■ DESCRIPTION OF THE TASK ■
Restate the data below, keeping every line the same.

[Opening TASK MATERIAL section]

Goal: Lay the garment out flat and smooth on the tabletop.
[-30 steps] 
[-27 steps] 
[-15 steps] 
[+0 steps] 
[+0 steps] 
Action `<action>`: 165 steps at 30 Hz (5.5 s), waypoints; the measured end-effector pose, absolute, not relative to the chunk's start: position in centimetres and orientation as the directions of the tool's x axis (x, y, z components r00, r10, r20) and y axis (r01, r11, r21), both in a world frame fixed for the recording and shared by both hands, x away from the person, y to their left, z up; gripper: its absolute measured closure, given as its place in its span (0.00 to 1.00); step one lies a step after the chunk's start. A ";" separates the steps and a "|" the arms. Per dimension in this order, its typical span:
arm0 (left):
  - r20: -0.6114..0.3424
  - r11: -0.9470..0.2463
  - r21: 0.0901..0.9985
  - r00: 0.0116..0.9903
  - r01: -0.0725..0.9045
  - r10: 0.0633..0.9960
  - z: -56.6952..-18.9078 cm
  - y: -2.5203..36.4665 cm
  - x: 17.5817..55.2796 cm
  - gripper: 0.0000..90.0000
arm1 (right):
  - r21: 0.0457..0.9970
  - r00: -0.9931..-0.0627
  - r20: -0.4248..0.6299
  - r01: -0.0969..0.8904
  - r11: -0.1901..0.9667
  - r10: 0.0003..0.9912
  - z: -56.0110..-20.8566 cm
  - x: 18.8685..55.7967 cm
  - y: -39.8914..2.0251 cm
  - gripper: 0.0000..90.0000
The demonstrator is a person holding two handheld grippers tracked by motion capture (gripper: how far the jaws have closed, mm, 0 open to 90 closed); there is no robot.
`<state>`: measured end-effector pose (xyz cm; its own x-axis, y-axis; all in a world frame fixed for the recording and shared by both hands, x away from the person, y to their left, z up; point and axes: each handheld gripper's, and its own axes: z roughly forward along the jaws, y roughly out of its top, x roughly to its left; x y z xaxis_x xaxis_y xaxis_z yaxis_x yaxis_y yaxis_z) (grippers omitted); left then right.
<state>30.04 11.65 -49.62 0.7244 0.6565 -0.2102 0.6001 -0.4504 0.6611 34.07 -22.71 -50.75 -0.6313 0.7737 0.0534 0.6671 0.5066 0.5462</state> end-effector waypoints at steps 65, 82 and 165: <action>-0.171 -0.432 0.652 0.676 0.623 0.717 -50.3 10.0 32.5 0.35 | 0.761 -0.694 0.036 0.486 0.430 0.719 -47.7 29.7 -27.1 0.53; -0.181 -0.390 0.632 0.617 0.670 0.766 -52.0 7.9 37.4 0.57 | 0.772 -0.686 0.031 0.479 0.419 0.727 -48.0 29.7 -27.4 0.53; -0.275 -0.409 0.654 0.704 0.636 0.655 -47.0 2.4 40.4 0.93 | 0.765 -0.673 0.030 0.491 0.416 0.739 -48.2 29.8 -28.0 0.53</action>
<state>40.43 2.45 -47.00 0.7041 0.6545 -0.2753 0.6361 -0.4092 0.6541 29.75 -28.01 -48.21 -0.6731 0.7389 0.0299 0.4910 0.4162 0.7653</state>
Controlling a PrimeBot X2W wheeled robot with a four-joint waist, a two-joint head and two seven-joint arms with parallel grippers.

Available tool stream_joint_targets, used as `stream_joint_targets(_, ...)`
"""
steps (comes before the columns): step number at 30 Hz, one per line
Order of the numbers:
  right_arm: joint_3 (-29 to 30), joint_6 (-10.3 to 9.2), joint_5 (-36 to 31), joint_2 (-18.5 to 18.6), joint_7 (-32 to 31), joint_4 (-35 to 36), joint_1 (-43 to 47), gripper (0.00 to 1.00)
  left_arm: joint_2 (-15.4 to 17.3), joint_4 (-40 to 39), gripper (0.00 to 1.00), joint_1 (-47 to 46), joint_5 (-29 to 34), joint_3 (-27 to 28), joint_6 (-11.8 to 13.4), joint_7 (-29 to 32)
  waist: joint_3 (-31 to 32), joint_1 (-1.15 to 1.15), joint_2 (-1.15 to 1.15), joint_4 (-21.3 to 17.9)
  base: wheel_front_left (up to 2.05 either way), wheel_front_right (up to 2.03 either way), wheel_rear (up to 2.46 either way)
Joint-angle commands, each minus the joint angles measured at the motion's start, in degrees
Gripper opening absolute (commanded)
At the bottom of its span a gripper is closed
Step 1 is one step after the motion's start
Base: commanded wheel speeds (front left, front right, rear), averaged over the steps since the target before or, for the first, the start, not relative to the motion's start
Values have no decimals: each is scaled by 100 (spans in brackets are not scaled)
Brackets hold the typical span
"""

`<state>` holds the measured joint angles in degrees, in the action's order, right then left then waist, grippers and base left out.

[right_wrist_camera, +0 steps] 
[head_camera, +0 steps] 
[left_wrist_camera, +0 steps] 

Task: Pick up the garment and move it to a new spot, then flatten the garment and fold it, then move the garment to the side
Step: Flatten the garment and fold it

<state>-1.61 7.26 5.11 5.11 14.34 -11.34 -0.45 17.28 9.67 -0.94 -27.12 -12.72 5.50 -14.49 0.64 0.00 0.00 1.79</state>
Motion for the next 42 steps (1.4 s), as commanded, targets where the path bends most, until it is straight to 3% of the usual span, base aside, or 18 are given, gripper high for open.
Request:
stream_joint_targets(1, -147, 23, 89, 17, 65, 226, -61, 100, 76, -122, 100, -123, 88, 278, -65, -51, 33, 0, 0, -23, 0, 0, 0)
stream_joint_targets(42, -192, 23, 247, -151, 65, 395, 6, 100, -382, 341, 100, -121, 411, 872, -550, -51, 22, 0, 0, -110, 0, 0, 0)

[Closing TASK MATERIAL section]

■ RESPONSE TO THE TASK ■
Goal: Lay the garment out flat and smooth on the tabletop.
[-30 steps] 
[-27 steps] 
[-15 steps] 
[+0 steps] 
[+0 steps] 
Action `<action>`: 165 steps at 30 Hz (5.5 s), waypoints; the measured end-effector pose, absolute, not relative to the chunk's start: position in centimetres and orientation as the directions of the tool's x axis (x, y, z components r00, r10, r20) and y axis (r01, r11, r21), both in a world frame fixed for the recording and shared by both hands, x away from the person, y to their left, z up; gripper: its absolute measured closure, given as its place in its span (0.00 to 1.00); step one lies a step after the chunk's start. A ";" separates the steps and a "|" the arms. Per dimension in this order, its typical span:
arm0 (left):
  - r20: -0.6114..0.3424
  - r11: -0.9470..0.2463
  - r21: 0.0901..0.9985
  - r00: 0.0116..0.9903
  - r01: -0.0725..0.9045
  - r10: 0.0633..0.9960
  - z: -56.6952..-18.9078 cm
  - y: -2.5203..36.4665 cm
  - x: 17.5817..55.2796 cm
  - gripper: 0.0000..90.0000
arm1 (right):
  - r21: 0.0457..0.9970
  - r00: -0.9931..-0.0627
  - r20: -0.4248..0.6299
  - r01: -0.0969..0.8904
  - r11: -0.1901..0.9667
  - r10: 0.0003..0.9912
  - z: -56.0110..-20.8566 cm
  - x: 18.8685..55.7967 cm
  - y: -39.8914..2.0251 cm
  - gripper: 0.0000..90.0000
The demonstrator is a person holding two handheld grippers tracked by motion capture (gripper: how far the jaws have closed, mm, 0 open to 90 closed); there is no robot.
`<state>`: measured end-effector pose (xyz cm; its own x-axis, y-axis; all in a world frame fixed for the recording and shared by both hands, x away from the person, y to their left, z up; point and axes: each handheld gripper's, and its own axes: z roughly forward along the jaws, y roughly out of its top, x roughly to its left; x y z xaxis_x xaxis_y xaxis_z yaxis_x yaxis_y yaxis_z) (grippers omitted); left then right.
<state>30.04 11.65 -49.62 0.7244 0.6565 -0.2102 0.6001 -0.4504 0.6611 34.07 -22.71 -50.75 -0.6313 0.7737 0.0534 0.6671 0.5066 0.5462</state> end-effector waypoints at steps 65, 82 and 165: <action>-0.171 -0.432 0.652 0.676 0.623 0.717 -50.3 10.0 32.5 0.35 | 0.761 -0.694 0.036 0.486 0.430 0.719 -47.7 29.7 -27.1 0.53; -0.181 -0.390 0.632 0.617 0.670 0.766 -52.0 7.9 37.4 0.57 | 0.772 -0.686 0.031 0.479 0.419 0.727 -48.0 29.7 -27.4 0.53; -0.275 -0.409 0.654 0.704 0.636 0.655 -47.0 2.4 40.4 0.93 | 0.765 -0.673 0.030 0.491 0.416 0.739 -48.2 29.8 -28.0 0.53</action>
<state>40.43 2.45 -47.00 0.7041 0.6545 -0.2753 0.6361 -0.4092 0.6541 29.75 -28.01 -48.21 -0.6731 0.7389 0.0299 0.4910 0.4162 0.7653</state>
Controlling a PrimeBot X2W wheeled robot with a four-joint waist, a two-joint head and two seven-joint arms with parallel grippers.

Available tool stream_joint_targets, used as `stream_joint_targets(_, ...)`
"""
steps (comes before the columns): step number at 30 Hz, one per line
Order of the numbers:
  right_arm: joint_3 (-29 to 30), joint_6 (-10.3 to 9.2), joint_5 (-36 to 31), joint_2 (-18.5 to 18.6), joint_7 (-32 to 31), joint_4 (-35 to 36), joint_1 (-43 to 47), gripper (0.00 to 1.00)
  left_arm: joint_2 (-15.4 to 17.3), joint_4 (-40 to 39), gripper (0.00 to 1.00), joint_1 (-47 to 46), joint_5 (-29 to 34), joint_3 (-27 to 28), joint_6 (-11.8 to 13.4), joint_7 (-29 to 32)
  waist: joint_3 (-31 to 32), joint_1 (-1.15 to 1.15), joint_2 (-1.15 to 1.15), joint_4 (-21.3 to 17.9)
  base: wheel_front_left (up to 2.05 either way), wheel_front_right (up to 2.03 either way), wheel_rear (up to 2.46 either way)
Joint-angle commands, each minus the joint angles measured at the motion's start, in degrees
Gripper opening absolute (commanded)
At the bottom of its span a gripper is closed
Step 1 is one step after the motion's start
Base: commanded wheel speeds (front left, front right, rear), averaged over the steps since the target before or, for the first, the start, not relative to the motion's start
Values have no decimals: each is scaled by 100 (spans in brackets are not scaled)
Brackets hold the typical span
"""

`<state>` holds the measured joint angles in degrees, in the action's order, right then left then waist, grippers and base left out.

[right_wrist_camera, +0 steps] 
[head_camera, +0 steps] 
[left_wrist_camera, +0 steps] 

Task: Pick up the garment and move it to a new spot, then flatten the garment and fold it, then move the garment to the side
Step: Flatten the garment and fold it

<state>-1.61 7.26 5.11 5.11 14.34 -11.34 -0.45 17.28 9.67 -0.94 -27.12 -12.72 5.50 -14.49 0.64 0.00 0.00 1.79</state>
Motion for the next 42 steps (1.4 s), as commanded, targets where the path bends most, until it is straight to 3% of the usual span, base aside, or 18 are given, gripper high for open.
Request:
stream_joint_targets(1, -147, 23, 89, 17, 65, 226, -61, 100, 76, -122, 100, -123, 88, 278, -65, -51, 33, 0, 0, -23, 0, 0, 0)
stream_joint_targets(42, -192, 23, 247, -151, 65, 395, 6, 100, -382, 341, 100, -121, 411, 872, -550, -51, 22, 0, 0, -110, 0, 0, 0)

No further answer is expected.